* [Brief]:
The whole listing that follows, pictures excepted, should be printed again exactly as given.

* [Source material]:
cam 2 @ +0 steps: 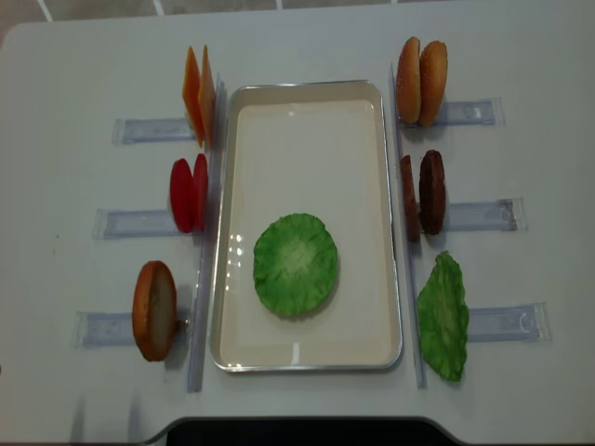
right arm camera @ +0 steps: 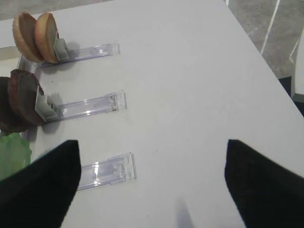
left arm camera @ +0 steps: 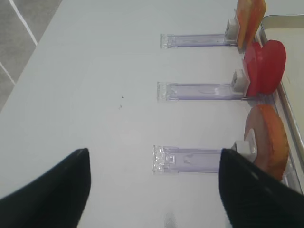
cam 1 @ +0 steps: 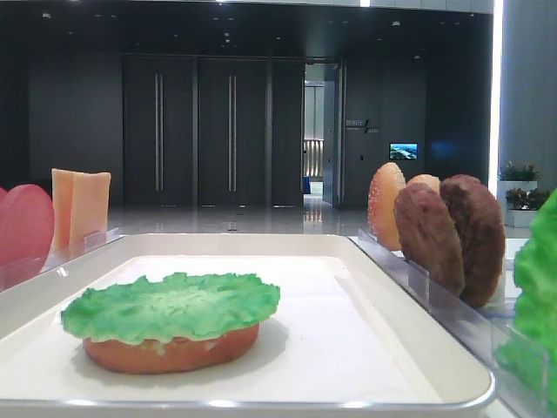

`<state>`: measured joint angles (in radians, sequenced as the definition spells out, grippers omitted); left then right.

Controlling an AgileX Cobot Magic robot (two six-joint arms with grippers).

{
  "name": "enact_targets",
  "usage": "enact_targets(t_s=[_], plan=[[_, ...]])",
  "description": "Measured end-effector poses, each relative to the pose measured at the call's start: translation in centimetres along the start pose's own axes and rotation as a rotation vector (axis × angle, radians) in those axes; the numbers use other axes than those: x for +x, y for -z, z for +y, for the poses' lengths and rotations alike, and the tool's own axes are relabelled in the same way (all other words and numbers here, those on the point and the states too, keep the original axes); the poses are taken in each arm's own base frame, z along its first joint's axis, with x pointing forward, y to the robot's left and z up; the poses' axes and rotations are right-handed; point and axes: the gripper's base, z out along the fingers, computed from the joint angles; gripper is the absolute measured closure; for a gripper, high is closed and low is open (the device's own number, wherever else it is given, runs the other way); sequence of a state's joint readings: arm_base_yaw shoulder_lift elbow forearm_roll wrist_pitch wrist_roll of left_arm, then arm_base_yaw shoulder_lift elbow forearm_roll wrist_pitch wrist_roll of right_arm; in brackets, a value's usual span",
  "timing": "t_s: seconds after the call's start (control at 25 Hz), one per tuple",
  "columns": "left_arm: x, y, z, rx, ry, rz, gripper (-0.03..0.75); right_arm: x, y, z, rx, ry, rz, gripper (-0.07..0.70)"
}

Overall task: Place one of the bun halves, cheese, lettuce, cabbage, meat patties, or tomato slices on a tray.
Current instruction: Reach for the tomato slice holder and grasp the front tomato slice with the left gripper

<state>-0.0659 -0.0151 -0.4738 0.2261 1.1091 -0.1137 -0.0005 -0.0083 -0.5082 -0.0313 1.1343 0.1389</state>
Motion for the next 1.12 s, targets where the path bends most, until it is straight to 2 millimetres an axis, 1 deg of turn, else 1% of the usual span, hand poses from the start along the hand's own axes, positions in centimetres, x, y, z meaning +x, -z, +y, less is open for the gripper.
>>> enact_targets(t_s=[0.92,1.12], plan=[[0.0,-0.1,0.0,0.000,-0.001,0.005,0.076,0.0,0.0,0.0,0.000,0.000,0.000,0.047],[-1.2,-1.6,-0.4,0.003,-0.023,0.159,0.076,0.0,0.0,0.0,0.000,-0.001,0.000,0.047]])
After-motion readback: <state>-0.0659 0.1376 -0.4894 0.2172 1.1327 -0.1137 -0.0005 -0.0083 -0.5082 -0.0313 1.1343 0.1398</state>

* [Task result]:
cam 2 @ +0 steps: 
right arm camera @ +0 steps: 
left arm camera @ +0 steps: 
cam 1 @ +0 steps: 

`<state>`: measured joint angles (in radians, sequenced as the definition spells out, grippers omitted); left then right.

Controlling an AgileX Cobot Magic robot (two six-joint arms with grippers).

{
  "name": "enact_targets",
  "usage": "enact_targets(t_s=[_], plan=[[_, ...]])",
  "description": "Measured end-effector poses, each relative to the pose measured at the call's start: translation in centimetres along the start pose's own axes and rotation as a rotation vector (axis × angle, radians) in those axes; the numbers use other axes than those: x for +x, y for -z, z for +y, for the poses' lengths and rotations alike, and the tool's own axes are relabelled in the same way (all other words and numbers here, those on the point and the states too, keep the original axes); the poses are taken in each arm's own base frame, z along its first joint's axis, with x pointing forward, y to the robot's left and z up; the poses' axes and rotations are right-handed; point and axes: the gripper's base, z out along the fingers, computed from the joint angles; gripper is the absolute measured closure; for a gripper, high is closed and low is open (the device's own number, wherever else it is given, runs the other way); sequence of a state's joint readings: arm_base_yaw shoulder_lift elbow forearm_roll wrist_pitch wrist_roll of left_arm, then arm_base_yaw shoulder_lift elbow forearm_roll wrist_pitch wrist_roll of right_arm; in brackets, a value's usual span",
  "timing": "t_s: seconds after the call's start (control at 25 Hz), one per tuple",
  "columns": "left_arm: x, y, z, rx, ry, rz, gripper (-0.03..0.75); right_arm: x, y, z, rx, ry, rz, gripper (-0.07..0.70)"
}

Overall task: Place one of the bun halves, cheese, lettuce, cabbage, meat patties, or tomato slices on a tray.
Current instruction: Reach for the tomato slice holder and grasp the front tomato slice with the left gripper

<state>-0.0659 -0.0151 -0.4738 0.2261 1.1091 -0.1137 -0.0005 -0.0083 -0.5082 -0.0313 1.1343 0.1389</state>
Motion for the next 1.12 s, targets where the path bends most, until it is straight to 2 millimetres an axis, 1 deg of turn, else 1% of the usual span, hand poses from the start along the hand's own axes, positions in centimetres, x, y, z meaning +x, -z, +y, less is open for the gripper.
>>> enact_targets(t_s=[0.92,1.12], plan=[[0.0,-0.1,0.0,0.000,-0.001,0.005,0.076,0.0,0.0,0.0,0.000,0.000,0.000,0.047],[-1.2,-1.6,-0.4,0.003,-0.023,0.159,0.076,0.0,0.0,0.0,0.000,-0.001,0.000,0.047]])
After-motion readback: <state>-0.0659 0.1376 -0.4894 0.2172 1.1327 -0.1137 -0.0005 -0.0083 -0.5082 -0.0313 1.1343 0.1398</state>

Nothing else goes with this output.